• What this task involves
For the word "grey", report how many lines of the records below contain it, and nothing more.

*** Data shown ***

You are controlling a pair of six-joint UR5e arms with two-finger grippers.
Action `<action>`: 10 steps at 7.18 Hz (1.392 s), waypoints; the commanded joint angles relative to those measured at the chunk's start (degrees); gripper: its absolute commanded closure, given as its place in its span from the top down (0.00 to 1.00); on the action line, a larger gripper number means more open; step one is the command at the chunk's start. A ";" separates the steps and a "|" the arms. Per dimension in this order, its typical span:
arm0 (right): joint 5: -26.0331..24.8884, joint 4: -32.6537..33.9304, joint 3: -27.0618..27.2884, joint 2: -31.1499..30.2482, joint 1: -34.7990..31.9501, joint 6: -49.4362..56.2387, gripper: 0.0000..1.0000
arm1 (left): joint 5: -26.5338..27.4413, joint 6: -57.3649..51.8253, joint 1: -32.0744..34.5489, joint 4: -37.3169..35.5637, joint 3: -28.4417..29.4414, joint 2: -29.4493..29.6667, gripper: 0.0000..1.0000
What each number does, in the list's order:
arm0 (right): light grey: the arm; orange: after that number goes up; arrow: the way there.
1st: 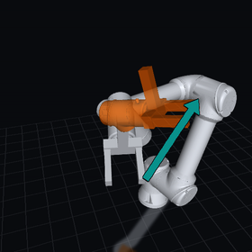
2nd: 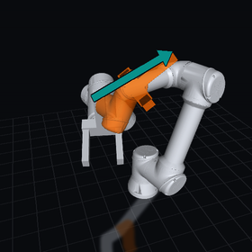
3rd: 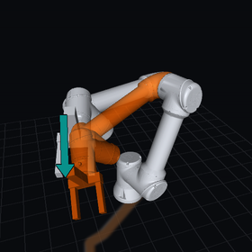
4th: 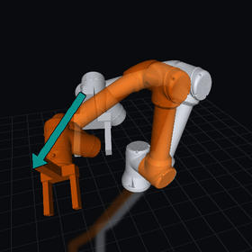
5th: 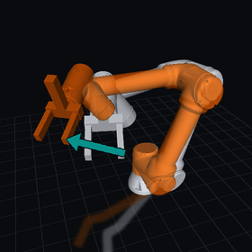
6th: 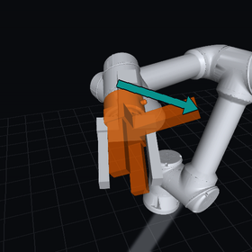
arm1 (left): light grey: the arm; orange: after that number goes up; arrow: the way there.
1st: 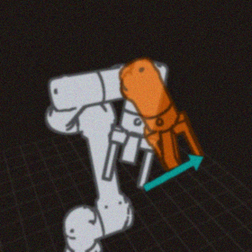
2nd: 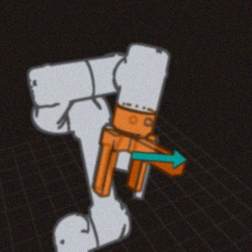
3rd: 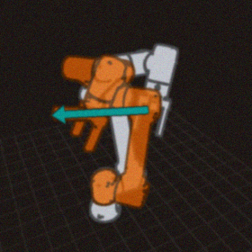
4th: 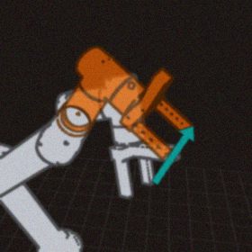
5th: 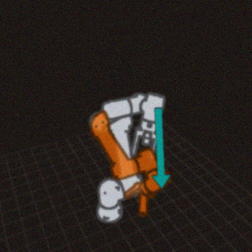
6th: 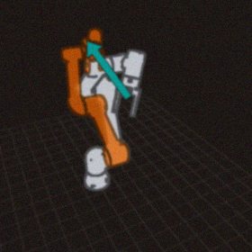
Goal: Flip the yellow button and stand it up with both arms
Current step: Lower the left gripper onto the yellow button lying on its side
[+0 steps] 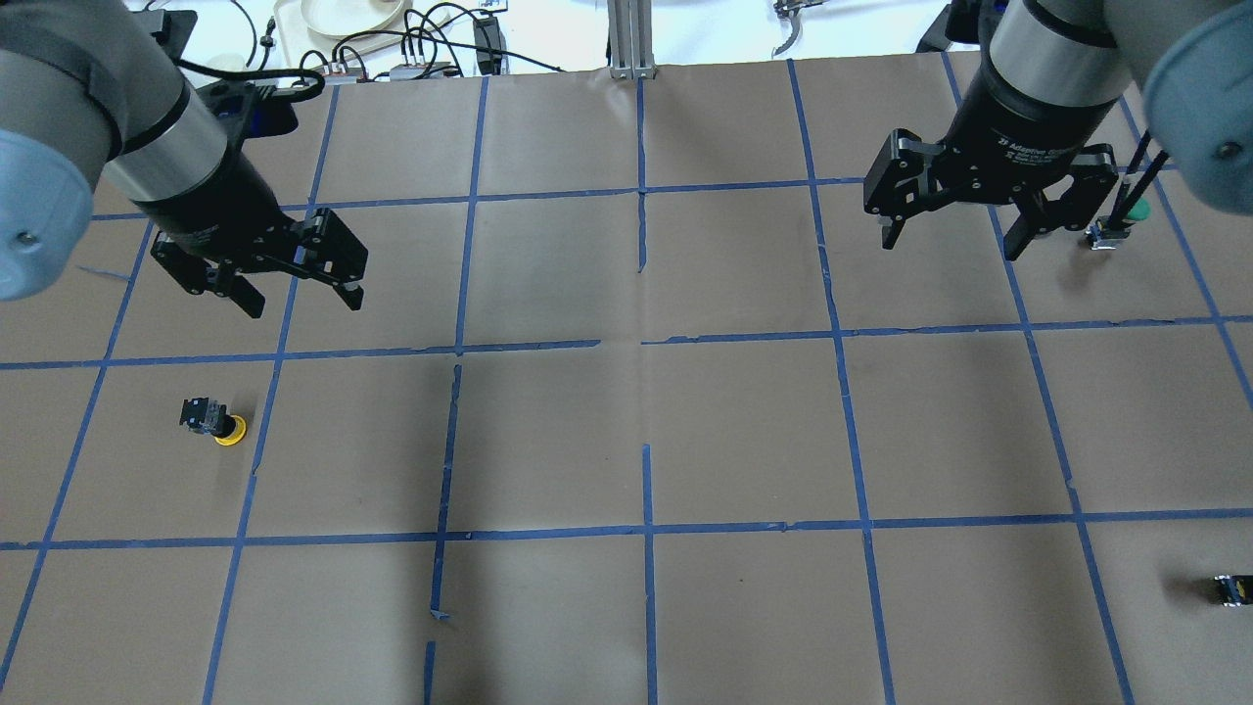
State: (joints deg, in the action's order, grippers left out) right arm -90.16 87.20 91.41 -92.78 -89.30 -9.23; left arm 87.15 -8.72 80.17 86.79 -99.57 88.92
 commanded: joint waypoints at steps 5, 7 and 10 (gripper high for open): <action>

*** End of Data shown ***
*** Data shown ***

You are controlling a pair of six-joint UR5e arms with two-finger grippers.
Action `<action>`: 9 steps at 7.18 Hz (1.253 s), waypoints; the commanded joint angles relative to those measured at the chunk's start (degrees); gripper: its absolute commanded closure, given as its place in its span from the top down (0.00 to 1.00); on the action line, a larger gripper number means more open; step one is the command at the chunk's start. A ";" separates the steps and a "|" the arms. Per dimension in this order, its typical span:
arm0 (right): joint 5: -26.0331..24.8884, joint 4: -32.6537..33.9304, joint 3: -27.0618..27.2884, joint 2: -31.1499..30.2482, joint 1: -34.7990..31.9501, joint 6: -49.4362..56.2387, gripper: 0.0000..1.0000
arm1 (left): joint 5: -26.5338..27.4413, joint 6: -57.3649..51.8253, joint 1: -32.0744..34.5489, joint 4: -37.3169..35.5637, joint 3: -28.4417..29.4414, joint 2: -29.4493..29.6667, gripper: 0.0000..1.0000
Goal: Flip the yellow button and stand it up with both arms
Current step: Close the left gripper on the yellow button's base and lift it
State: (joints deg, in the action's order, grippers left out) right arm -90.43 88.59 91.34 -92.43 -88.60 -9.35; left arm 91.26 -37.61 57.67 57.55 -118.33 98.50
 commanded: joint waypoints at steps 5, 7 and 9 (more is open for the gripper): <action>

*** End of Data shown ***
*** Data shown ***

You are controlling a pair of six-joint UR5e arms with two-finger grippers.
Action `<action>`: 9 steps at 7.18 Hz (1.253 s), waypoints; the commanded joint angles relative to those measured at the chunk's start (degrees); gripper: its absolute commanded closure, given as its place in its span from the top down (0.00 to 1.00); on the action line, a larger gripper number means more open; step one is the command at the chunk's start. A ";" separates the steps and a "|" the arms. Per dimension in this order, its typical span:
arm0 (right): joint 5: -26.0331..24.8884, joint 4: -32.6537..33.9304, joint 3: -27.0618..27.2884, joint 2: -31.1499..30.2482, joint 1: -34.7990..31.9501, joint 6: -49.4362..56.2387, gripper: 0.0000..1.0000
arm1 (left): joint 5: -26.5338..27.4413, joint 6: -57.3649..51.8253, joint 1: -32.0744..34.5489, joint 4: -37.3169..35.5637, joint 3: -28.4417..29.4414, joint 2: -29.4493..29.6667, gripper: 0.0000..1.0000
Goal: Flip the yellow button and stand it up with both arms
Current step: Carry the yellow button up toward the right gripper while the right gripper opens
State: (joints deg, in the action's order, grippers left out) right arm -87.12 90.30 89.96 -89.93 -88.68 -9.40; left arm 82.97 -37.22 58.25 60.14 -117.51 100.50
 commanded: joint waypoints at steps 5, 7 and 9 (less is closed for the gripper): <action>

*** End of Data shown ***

• Expected answer
2